## Exercise objective
Your task is to copy the lines of the data below from the line holding "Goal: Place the" through the line holding "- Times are", inclusive, exactly and with nothing added.

--- START ---

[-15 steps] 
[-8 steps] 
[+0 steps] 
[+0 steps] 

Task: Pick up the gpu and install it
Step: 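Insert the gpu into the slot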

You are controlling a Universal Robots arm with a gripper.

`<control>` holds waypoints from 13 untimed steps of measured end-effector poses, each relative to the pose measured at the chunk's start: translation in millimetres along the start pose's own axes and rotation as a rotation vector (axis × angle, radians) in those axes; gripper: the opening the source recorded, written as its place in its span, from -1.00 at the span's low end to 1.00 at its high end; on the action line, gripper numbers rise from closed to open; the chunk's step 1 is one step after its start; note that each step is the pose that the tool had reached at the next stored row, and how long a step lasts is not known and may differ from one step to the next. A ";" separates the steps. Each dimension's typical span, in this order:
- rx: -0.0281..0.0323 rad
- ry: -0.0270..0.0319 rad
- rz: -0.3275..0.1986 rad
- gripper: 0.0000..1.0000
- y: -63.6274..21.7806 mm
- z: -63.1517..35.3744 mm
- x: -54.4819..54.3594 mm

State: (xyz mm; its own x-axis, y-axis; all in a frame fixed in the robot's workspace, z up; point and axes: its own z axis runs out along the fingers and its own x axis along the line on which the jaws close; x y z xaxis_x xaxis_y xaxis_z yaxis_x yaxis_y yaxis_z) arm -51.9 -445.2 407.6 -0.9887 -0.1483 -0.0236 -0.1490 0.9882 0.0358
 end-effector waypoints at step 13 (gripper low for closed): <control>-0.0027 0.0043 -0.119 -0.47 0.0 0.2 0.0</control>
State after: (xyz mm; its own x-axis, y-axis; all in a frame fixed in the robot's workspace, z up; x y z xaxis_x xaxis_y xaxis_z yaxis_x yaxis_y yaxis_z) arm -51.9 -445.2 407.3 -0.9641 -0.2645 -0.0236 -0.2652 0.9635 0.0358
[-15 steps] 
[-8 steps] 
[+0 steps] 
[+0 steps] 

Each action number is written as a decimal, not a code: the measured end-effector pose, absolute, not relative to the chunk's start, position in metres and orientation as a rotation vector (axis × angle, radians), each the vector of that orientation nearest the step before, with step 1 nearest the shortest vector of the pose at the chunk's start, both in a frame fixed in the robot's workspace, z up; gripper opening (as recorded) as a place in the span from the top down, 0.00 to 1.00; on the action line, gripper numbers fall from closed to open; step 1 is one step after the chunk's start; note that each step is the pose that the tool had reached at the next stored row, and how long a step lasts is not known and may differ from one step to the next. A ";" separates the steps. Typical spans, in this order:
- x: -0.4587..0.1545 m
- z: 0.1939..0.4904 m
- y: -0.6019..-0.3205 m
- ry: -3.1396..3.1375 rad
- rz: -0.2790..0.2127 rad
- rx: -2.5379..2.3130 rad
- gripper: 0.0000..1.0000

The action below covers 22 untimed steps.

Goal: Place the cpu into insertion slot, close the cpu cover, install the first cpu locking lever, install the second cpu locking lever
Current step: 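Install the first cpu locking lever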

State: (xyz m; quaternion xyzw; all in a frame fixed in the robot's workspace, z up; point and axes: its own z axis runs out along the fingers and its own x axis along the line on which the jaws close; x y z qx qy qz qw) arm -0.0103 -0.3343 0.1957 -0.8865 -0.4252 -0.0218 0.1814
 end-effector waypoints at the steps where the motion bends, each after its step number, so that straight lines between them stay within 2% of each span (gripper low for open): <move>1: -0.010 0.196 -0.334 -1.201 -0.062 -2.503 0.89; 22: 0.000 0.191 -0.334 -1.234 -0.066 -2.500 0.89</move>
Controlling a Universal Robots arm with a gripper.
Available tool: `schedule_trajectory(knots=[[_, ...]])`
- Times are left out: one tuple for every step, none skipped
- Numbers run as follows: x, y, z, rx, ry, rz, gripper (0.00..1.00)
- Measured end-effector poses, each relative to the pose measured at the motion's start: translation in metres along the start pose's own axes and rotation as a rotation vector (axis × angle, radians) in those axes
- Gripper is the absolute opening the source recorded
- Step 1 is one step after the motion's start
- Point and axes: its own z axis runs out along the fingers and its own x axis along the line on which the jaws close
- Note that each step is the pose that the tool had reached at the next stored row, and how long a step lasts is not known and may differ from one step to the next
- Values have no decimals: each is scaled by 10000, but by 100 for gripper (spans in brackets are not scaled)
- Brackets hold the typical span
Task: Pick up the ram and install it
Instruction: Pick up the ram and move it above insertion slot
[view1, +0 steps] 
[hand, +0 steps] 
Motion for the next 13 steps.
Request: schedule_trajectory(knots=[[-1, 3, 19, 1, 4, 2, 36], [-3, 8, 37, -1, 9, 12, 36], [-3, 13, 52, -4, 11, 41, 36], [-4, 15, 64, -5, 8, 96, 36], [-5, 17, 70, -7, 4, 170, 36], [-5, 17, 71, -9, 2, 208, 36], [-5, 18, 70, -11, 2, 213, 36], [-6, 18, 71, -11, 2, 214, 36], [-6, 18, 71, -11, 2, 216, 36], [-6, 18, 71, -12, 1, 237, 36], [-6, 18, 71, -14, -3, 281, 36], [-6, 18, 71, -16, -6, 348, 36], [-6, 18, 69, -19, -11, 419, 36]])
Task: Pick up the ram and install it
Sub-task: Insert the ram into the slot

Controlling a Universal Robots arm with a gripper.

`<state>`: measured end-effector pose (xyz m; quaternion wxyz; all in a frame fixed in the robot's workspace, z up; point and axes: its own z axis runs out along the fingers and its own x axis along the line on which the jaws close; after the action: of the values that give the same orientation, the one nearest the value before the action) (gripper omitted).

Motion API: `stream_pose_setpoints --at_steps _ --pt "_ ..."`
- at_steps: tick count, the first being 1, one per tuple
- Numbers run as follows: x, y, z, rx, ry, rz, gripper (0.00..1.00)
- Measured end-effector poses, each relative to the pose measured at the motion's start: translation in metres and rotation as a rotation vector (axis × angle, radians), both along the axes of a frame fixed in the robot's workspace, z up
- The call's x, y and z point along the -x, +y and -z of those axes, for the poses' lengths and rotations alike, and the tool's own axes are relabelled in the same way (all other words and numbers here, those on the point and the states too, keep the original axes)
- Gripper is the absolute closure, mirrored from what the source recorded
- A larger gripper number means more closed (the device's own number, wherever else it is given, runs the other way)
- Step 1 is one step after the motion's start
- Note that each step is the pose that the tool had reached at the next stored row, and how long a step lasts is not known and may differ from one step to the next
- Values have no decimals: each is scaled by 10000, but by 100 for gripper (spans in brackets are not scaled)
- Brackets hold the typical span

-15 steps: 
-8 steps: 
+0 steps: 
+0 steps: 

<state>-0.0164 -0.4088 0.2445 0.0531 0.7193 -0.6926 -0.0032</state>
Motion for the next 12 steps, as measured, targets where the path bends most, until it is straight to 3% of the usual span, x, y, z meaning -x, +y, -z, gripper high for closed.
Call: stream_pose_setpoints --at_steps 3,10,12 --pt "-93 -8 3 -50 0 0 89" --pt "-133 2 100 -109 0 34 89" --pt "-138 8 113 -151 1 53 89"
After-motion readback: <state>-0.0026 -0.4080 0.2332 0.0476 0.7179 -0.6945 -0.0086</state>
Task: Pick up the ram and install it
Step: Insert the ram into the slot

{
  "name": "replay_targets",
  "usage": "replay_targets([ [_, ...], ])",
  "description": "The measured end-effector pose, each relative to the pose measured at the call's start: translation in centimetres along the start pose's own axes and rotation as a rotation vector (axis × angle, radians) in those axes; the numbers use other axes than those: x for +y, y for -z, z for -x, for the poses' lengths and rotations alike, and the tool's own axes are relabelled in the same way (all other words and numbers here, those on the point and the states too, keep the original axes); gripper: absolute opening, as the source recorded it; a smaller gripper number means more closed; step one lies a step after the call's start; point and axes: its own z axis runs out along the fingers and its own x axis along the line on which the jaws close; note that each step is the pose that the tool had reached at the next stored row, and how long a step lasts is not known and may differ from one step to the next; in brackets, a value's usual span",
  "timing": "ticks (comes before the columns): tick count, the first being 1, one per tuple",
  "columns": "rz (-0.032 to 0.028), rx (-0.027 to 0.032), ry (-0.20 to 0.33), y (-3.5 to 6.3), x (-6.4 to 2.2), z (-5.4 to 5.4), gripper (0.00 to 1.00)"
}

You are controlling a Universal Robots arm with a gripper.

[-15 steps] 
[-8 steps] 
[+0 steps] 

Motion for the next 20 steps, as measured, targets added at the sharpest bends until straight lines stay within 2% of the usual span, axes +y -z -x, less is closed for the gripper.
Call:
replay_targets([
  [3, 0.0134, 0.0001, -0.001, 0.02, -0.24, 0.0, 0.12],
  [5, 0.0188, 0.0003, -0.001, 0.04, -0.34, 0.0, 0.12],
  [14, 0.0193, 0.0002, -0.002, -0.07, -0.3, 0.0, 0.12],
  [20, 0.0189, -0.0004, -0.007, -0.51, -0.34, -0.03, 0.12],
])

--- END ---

## Written answer
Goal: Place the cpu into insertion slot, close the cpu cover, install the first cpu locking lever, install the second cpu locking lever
Current step: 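Install the first cpu locking lever
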
State: (xyz m; quaternion xyzw; all in a frame fixed in the robot's workspace, z up; point and axes: its own z axis runs out along the fingers and its own x axis along the line on which the jaws close; x y z qx qy qz qw) arm -0.0103 -0.3343 0.1957 -0.8865 -0.4252 -0.0218 0.1814
 end-effector waypoints at the steps where the motion bends, each after its step number, so that straight lines between them stay within 2% of each span (gripper low for open): <move>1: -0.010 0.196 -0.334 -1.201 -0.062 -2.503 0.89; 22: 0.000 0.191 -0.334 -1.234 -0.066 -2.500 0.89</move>
Controlling a Universal Robots arm with a gripper.
Available tool: `schedule_trajectory(knots=[[_, ...]])`
- Times are left out: one tuple for every step, none skipped

At this point, the answer is complete.